Dünya, Cennet ve Cehennem’in nümûnesidir. Bütün mevcûdât, oradan gelmiş, tekrar oraya akıp gitmektedir. Mesela, bütün gündüzler, nurlar, baharlar, mutedil hava, gölgeler, güzel sesler, güzel kokular, münbit arazi Cennet’ten gelmiş, yine Cennet’e gidiyor. Bütün geceler, zulmetler, kışlar, şiddetli soğuk ve sıcaklar, çirkin sesler, pis kokular, çorak arazi Cehennem’den gelmiş, yine Cehennem’e gidiyor. Demek dünya, ahiretin bir çiçekdanlığıdır. Orayı haber verip oraya mahsulat yetiştiriyor.
Hem her insanda Cennet ve Cehennem’in birer nümûnesi vardır. Mesela; güzel ahlak Cennet’in, kötü ahlak ise Cehennem’in nümûnesidir. Mesela, rahmet ve şefkat etmek Cennet’in, gadab ve hiddet etmek ise Cehennem’in nümûnesidir. O insanın hayr işlemesi Cennet’in, şer işlemesi de Cehennem’in nümûnesidir.
Kısaca teklifi ve tekvini bütün güzellikler Cennet’ten, bütün kötülükler ise Cehennem’den haber vermektedir.
Hem dünya, âhiret’in çiçekdanlığı ve tarlasıdır. Haşir meydanı bir beyderdir, harmandır. Cennet ve Cehennem ise birer mahzendir. Şu muvakkat ve fani dünyada hem insanın amelleri ekilir, hem de bütün mevcudat ekilir. Haşirde ise, harman edilir. Cennet’in mahsulâtı Cennet’e, Cehennem’in mahsulatı ise Cehennem’e gönderilir. Mesela; gündüzler Cennet’e, geceler Cehennem’e; baharlar Cennet’e, kışlar Cehennem’e; nurlar Cennet’e, karanlıklar Cehennem’e; sâlih insanlar Cennet’e, fâcir insanlar Cehennem’e; Güneş’in ışığı Cennet’e, harareti ise Cehennem’e; güzel kokular Cennet’e, pis kokular Cehennem’e; güzel manzaralar Cennet’e, çirkin manzaralar Cehennem’e akıp gidiyor. Bu mevcudat, Cennet ve Cehennem’den gelmiş, dünya denilen bu mezraada ekiliyor, haşir meydanına mahsulâtını döküyor. Kıyamet gününde mahşer denilen beyderde tasfiye edilip fâideli maddeler Cennet’e, zararlı maddeler ise Cehennem’e dökülür. Hem tekvini, hem de teklifi olarak Cennet ve Cehennem mahsulleri birbirinden ayrılır. Böylece zıdların cevelengahı olan bu dünya, ahiret denilen âlemde tasfiye edilerek Cennet veya Cehennem’de karar kılmak suretiyle vazifesini ifa etmiş olur.

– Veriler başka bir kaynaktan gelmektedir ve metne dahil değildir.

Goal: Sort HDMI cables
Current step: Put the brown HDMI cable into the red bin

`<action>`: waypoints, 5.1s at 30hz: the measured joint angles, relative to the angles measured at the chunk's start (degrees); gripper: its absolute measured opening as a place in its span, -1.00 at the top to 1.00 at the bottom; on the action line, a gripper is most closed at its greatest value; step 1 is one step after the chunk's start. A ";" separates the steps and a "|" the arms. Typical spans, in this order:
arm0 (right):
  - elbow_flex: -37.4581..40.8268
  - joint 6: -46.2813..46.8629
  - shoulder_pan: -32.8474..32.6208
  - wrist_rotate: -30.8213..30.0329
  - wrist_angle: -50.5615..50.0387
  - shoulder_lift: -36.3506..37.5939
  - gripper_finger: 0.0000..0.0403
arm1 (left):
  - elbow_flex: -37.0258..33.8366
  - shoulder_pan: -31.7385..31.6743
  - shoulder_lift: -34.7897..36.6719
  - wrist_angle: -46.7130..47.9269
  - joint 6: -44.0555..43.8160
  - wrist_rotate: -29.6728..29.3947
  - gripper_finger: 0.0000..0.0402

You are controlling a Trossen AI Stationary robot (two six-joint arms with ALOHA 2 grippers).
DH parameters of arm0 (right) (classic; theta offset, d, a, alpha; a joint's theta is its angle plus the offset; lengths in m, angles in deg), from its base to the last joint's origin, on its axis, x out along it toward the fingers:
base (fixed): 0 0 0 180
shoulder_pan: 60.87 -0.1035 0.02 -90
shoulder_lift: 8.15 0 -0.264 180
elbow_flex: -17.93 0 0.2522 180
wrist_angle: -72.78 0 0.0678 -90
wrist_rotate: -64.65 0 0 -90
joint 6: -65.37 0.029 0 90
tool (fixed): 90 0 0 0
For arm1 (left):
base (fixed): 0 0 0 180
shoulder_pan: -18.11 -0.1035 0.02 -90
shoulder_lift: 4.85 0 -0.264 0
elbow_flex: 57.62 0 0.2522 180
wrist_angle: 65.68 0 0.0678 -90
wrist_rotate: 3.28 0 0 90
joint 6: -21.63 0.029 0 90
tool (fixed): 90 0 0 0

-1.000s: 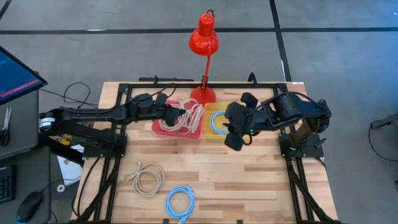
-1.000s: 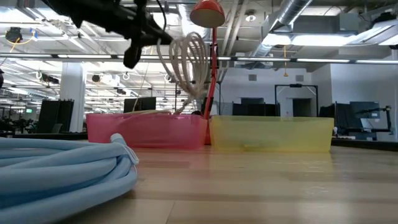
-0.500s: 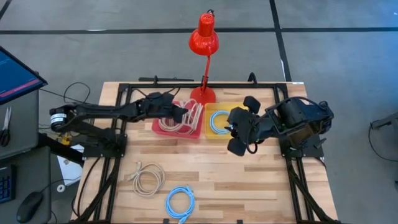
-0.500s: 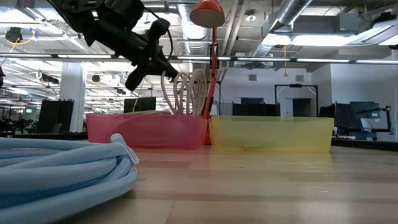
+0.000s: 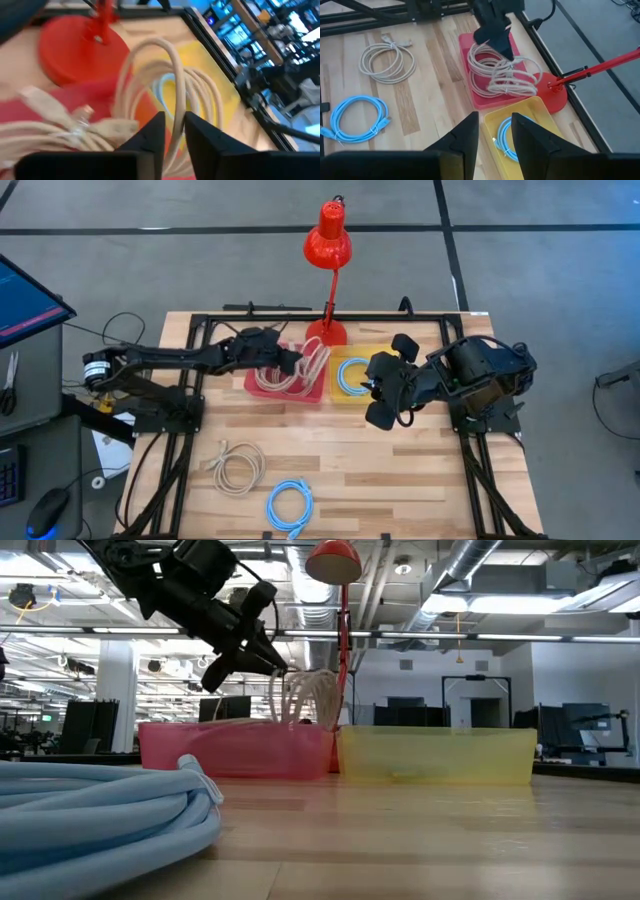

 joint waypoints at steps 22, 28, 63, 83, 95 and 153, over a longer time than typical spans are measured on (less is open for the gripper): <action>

Evet, Cenab-ı Hak, bu alemde nâr-nur; gece-gündüz; kış-yaz; güzel kokular-kötü kokular; güzel havalar-kötü havalar; iyi insan-kötü insan; iyi ahlak-kötü ahlak gibi bütün ezdadı, Cennet ve Cehennemin nümunesi olarak burada bir araya toplamış, ismini “Dünya” koymuştur. Bunlara “hakaik-i nisbiye” denir. Yani gündüz, geceye nisbetle gündüzdür. Hakiki gündüz değil. Gece de gündüze nisbetle gecedir. Hakiki gece (karanlık) değil. Hakiki gündüz ve hakiki aydınlık, Cennet’tedir. Hakiki gece ve hakiki karanlık ise, Cehennemdedir.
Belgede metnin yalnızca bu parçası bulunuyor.